The strain fields obtained from DIC corresponding to the investigated free surface of the 3D dataset are provided for the different loading steps. All fields have been aligned to fit the free surface of the 3D dataset as displayed in Fig. 8. The distortion between both datasets was modeled using a polynomial function of degree 3, described in Eq. (1). Individual slip traces were segmented from the DIC maps and indexed as individual features, using the iterative Hough transformation method presented in Charpagne et al.13. The location of each slip band in the 3D volume (coordinates of its endpoints on the (Xg-Zg surface), its inclination angle relative to the loading direction, its length and average in-plane slip intensity and direction are all calculated. With the assumption of slip on any of the twelve {111} <110> slip systems, the recombination of the slip trace inclination angle on the DIC surface with the local crystallographic orientation enables the determination of the active {111} slip plane. Since at least one point within each slip band and its crystallographic slip plane are known, all the slip bands can be projected and reconstructed in the 3D volume, as shown in Fig. 9. An angular tolerance was applied to obtain 1 voxel thick slip bands to accommodate the voxelized nature of the data. The voxels were assigned number IDs that refer to the slip bands they belong to, and a readily observable in the ‘SlipBands’ entry in the .dream3d file of the merged dataset. Individual slip bands can be viewed in Paraview as voxelized objects, or as ‘slice’ objects, as shown in Fig. 9.

Fig. 8.

Fig. 8

Correlative measurement between deformation field and 3D microstructure. (a) Subset of the HR-DIC εxx strain field that corresponds to the surface area where TriBeam serial sectioning has been performed. (b) The function fa used to distort the DIC fields to match the surface of the 3D dataset. (c) The strain field εxx overlapped on the surface of the 3D dataset.

Fig. 9.

Fig. 9

Reconstruction of a 3D slip band from a 2D slip trace. (a) A grain of interest and a slip trace that extends from the free surface into the subsurface bulk (highlighted with the arrow), where A and B are the coordinates of the endpoints of the slip trace. (b) 3D slip band reconstructed (indicated by normal n) after multi-modal data merging and determination of the active plane. Reprinted from Charpagne et al.2 with permission from Elsevier.

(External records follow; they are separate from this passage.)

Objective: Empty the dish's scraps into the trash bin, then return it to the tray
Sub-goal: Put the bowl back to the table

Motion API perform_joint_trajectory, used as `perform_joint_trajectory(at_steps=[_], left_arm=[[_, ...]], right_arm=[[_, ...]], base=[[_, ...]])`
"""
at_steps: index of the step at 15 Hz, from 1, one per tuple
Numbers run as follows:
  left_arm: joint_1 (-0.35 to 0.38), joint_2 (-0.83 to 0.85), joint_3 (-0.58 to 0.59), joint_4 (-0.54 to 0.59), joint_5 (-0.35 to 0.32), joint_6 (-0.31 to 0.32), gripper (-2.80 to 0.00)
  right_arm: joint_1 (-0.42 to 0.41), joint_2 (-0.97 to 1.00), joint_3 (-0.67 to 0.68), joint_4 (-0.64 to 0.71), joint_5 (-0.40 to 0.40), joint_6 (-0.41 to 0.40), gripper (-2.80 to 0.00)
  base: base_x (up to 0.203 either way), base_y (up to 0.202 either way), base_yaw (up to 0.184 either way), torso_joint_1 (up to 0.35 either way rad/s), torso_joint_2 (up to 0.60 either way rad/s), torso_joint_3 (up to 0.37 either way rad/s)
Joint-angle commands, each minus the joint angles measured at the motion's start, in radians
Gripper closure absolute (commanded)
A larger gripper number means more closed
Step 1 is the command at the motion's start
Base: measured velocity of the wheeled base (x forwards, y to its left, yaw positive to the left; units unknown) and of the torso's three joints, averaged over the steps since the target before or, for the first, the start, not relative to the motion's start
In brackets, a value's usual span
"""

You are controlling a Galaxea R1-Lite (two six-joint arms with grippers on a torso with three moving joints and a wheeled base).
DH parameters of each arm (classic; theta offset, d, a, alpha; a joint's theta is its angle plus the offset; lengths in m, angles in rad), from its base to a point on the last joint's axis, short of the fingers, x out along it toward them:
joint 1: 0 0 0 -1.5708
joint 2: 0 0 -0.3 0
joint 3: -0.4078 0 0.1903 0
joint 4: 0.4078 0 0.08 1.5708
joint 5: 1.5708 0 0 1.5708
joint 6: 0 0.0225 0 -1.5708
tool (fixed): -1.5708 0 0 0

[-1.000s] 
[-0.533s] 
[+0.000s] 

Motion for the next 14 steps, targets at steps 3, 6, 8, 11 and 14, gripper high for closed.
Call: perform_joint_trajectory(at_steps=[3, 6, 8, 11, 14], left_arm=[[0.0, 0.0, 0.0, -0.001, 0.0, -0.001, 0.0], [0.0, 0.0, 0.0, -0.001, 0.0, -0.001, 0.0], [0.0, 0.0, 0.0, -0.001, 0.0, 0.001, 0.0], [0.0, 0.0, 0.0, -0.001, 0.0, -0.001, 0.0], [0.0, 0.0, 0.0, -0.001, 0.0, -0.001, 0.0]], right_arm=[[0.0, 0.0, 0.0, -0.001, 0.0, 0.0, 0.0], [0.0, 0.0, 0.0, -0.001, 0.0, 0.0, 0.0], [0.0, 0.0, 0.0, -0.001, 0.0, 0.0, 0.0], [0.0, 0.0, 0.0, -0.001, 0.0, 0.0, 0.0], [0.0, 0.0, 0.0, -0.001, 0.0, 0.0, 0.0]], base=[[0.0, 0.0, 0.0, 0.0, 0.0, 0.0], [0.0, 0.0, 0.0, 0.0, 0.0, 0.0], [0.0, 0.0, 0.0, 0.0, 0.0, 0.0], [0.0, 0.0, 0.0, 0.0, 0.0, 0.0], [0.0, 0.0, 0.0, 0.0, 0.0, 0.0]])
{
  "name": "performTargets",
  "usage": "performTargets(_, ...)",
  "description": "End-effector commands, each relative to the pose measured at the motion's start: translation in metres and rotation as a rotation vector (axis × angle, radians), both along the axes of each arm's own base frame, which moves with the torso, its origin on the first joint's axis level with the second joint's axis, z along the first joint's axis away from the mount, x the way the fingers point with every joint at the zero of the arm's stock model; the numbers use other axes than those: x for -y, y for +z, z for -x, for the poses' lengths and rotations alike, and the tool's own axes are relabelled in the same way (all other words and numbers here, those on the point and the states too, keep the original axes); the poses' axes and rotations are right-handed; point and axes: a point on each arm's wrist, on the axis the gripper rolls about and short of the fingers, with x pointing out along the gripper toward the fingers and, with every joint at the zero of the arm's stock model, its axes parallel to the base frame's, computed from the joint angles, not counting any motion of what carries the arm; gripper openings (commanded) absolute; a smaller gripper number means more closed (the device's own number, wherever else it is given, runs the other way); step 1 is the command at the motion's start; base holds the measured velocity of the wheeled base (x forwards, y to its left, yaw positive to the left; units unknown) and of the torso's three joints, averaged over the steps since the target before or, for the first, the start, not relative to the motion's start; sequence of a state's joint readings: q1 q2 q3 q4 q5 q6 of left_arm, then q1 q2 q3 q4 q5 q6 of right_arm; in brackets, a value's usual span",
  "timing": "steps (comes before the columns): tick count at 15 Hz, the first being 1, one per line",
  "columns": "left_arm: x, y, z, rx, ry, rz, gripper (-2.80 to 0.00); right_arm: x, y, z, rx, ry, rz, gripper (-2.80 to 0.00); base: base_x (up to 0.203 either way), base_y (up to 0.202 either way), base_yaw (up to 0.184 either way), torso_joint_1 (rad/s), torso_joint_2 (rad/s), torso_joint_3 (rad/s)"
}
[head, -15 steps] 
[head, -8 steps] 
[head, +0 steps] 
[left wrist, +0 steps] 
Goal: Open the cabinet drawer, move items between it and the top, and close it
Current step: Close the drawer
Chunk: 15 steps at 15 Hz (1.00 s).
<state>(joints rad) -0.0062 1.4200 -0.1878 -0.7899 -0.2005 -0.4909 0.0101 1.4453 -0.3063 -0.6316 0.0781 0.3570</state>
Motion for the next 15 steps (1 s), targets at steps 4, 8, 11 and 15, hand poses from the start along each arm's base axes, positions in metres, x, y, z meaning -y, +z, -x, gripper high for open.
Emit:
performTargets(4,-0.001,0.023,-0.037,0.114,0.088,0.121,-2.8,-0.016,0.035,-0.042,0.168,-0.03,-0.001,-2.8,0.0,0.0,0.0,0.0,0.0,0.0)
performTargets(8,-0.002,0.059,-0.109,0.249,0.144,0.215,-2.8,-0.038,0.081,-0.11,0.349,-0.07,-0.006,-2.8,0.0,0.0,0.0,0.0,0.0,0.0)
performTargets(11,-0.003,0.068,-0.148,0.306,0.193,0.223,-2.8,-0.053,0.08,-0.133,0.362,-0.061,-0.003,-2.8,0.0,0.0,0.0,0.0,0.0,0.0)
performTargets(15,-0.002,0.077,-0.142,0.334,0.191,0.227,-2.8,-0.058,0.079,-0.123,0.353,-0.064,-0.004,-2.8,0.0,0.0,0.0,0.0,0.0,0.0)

Two mesh structures of the 3D dataset were created and detailed in the following sections. Mesh structures provide unique opportunities to perform finite element calculations to elucidate the effect of crystallographic orientation and/or 3D grain structure in metallic materials.

Mesh generation with xtalmesh

One version of a mesh structure was created with XtalMesh21, and can be seen in Fig. 10. XtalMesh is used to create smooth representations of voxelized microstructures and leverages the state-of-the-art tetrahedralization algorithm fTetWild22 to generate an analysis-ready, boundary conforming tetrahedral mesh. The base workflow of XtalMesh was modified to better preserve the many small and thin features (mainly twins) of the Inconel 718 dataset from the effects of excessive smoothing (shrinkage and/or thinning).

Fig. 10.

Fig. 10

Mesh structure of the In718 dataset generated by XtalMesh. (a) Element sets are colored using the inverse pole-figure map according to the grains they represent. (b) A large parent grain is selected for closer inspection of the mesh.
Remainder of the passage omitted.